• **RECORDED DATA**

★ ★ ★

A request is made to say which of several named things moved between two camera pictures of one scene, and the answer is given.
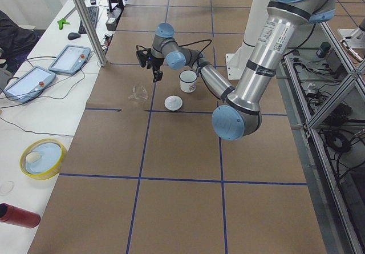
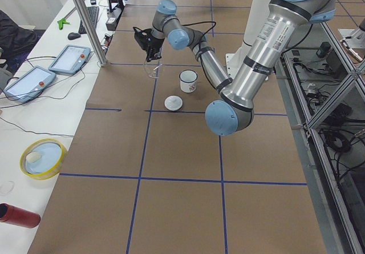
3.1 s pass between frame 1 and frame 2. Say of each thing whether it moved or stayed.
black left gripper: moved
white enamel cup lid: stayed
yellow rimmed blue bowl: stayed
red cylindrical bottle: stayed
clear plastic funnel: moved
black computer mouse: stayed
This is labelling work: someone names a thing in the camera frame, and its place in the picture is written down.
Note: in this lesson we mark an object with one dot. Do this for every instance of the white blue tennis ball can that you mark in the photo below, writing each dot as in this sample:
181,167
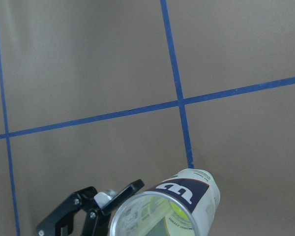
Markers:
149,213

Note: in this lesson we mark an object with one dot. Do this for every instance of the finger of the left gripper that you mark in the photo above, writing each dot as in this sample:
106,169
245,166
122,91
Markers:
98,207

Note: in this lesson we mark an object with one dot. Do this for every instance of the yellow tennis ball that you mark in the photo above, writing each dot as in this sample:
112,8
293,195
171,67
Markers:
178,210

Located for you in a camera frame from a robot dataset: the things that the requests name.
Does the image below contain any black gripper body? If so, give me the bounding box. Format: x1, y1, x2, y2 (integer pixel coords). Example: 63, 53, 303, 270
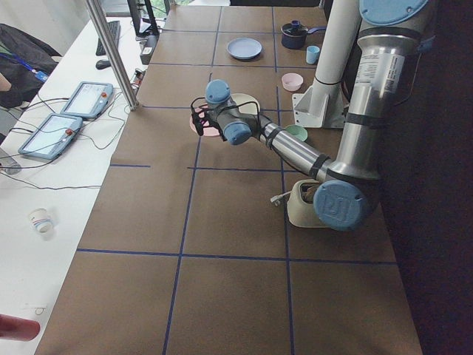
190, 97, 218, 136

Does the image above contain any pink plate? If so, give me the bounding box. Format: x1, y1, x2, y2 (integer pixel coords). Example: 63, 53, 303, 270
189, 108, 220, 138

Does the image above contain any light blue plate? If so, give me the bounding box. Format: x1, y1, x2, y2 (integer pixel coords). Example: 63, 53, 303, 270
227, 38, 262, 61

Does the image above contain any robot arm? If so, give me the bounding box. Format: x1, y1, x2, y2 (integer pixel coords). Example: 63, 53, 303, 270
191, 1, 438, 231

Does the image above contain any cream white plate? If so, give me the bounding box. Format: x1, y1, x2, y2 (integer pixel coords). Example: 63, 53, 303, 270
231, 93, 260, 115

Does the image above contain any black box with label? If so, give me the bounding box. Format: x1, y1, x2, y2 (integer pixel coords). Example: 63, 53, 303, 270
140, 35, 159, 65

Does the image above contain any pink bowl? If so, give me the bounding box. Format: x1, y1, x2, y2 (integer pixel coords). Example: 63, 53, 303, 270
281, 72, 304, 92

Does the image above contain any green bowl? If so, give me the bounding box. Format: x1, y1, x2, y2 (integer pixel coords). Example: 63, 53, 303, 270
285, 124, 308, 142

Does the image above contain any black computer mouse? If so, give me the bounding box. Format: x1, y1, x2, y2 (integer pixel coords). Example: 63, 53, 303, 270
95, 59, 111, 70

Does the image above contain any upper teach pendant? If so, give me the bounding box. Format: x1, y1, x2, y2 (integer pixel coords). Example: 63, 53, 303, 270
61, 81, 114, 120

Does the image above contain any teach pendant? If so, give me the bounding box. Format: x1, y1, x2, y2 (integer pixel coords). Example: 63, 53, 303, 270
61, 81, 114, 120
18, 113, 83, 160

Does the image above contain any dark blue saucepan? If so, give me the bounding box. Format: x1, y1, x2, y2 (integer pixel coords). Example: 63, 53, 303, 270
281, 20, 327, 50

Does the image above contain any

★ ★ ★

• **ASSIGNMENT**
The word "camera" may appear in several lines of the data; copy every line where it does.

• **RESULT OF THE TASK**
A request is made to say which of several named things moved between two camera pictures of one scene, and the answer is given.
This is labelling work: someone names a thing in the camera frame, and its place in the picture is written down.
Located for you in a camera frame from a robot dataset: the things that the requests name.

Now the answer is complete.